> Exercise brief
Copy every line of the data that includes the string "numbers".

> Data
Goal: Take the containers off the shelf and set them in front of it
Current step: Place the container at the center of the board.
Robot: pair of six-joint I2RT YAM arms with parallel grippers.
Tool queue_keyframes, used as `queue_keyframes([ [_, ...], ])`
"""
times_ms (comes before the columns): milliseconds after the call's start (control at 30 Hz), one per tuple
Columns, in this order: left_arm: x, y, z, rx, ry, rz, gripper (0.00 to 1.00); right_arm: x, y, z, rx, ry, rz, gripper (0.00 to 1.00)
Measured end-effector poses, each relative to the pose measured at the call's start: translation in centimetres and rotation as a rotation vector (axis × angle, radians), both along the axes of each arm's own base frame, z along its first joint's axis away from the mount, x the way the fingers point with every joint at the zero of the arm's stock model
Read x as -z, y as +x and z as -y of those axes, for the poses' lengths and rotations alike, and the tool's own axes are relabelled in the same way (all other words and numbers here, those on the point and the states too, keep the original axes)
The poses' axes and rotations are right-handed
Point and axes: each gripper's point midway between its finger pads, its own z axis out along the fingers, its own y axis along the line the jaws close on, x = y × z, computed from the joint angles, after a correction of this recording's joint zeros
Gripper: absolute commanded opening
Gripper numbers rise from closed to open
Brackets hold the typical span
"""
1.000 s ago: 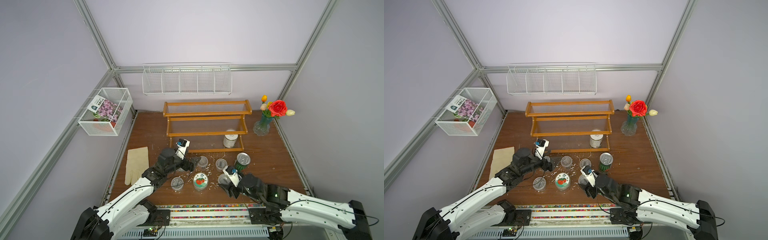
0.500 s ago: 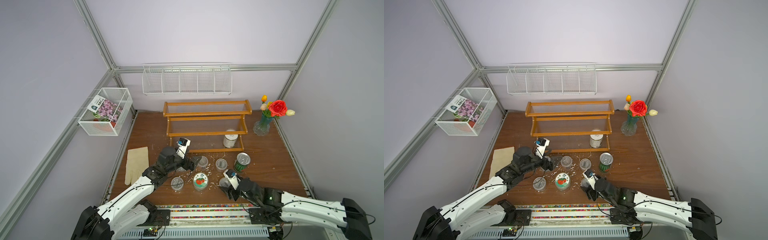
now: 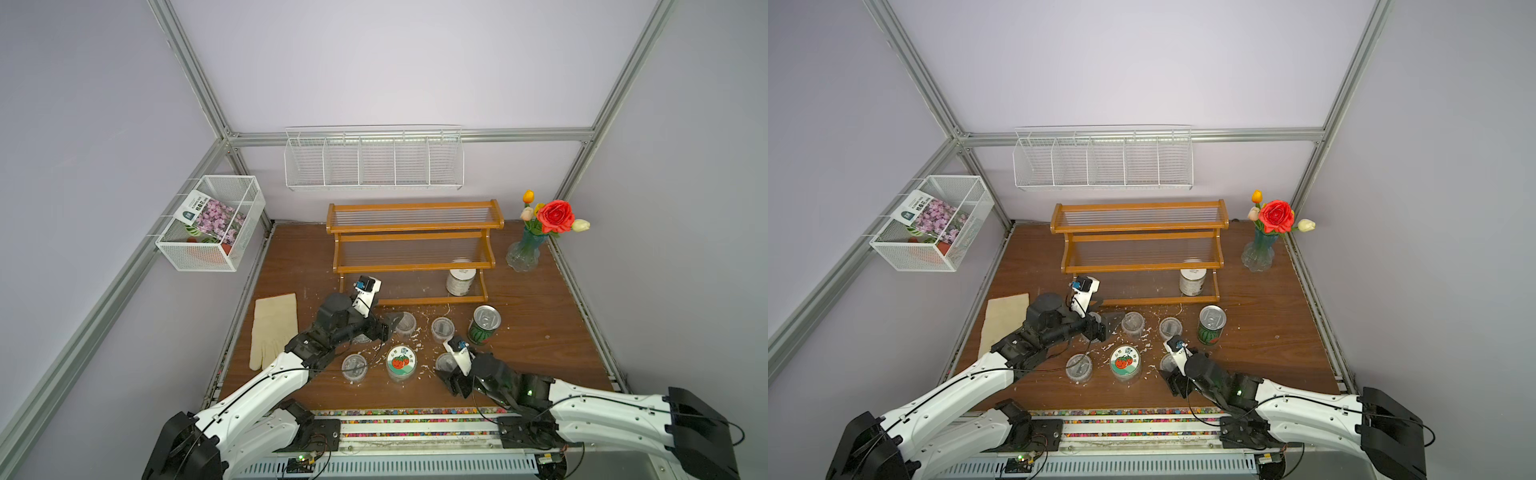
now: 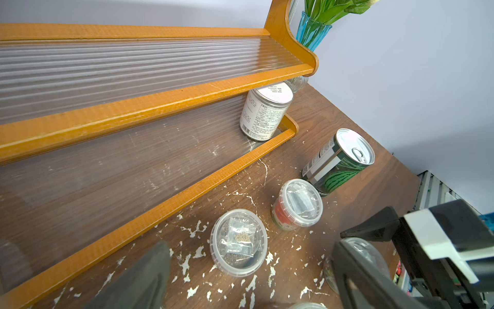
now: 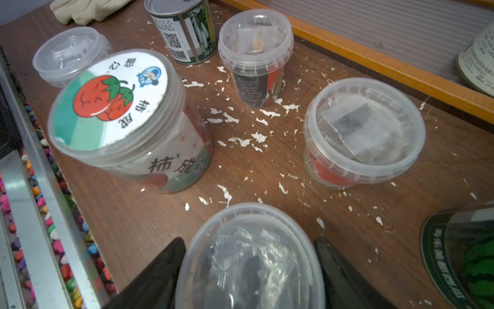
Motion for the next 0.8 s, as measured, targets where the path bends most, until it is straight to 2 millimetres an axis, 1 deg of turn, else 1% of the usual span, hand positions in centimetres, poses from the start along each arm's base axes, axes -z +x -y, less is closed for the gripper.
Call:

> Solution below
Read x as -z, y as +x and z as -y of those axes, for the poses' lengths and rotations alike, and the tool's own axes are relabelled in the same way (all other words and numbers here, those on the point and the states too, keep the original axes)
Gripper numbers rise from closed to open

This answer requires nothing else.